# [REQUIREMENT]
Would you return every line of the listing below that has "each" in it?

# [INFORMATION PROVIDED]
=-=-=-=-=
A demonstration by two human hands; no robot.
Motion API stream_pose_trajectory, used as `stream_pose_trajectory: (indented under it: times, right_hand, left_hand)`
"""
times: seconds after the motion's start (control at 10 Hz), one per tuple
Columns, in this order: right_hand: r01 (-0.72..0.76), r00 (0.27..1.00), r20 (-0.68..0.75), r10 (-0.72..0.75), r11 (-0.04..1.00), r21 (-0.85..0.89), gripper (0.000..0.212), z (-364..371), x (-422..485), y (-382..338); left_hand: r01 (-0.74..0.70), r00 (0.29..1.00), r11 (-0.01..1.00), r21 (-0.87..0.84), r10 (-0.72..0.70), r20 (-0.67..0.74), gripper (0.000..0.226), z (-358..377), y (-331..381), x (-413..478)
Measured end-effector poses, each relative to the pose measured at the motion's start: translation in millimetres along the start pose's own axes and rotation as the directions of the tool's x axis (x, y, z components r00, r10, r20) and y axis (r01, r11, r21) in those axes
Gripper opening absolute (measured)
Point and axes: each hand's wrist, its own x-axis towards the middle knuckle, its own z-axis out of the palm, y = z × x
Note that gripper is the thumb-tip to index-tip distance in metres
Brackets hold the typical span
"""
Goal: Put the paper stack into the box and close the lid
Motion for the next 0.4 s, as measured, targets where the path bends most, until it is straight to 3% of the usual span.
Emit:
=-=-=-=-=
# [REPLY]
Measured end-effector poses, each relative to the pose measured at the motion's start: translation in millimetres along the start pose's own axes and rotation as the directions of the tool's x axis (x, y, z components r00, r10, r20) and y axis (r01, r11, r21) in those axes
Point and axes: each hand's wrist, its own x-axis towards the middle knuckle, its own z-axis out of the palm, y = z × x

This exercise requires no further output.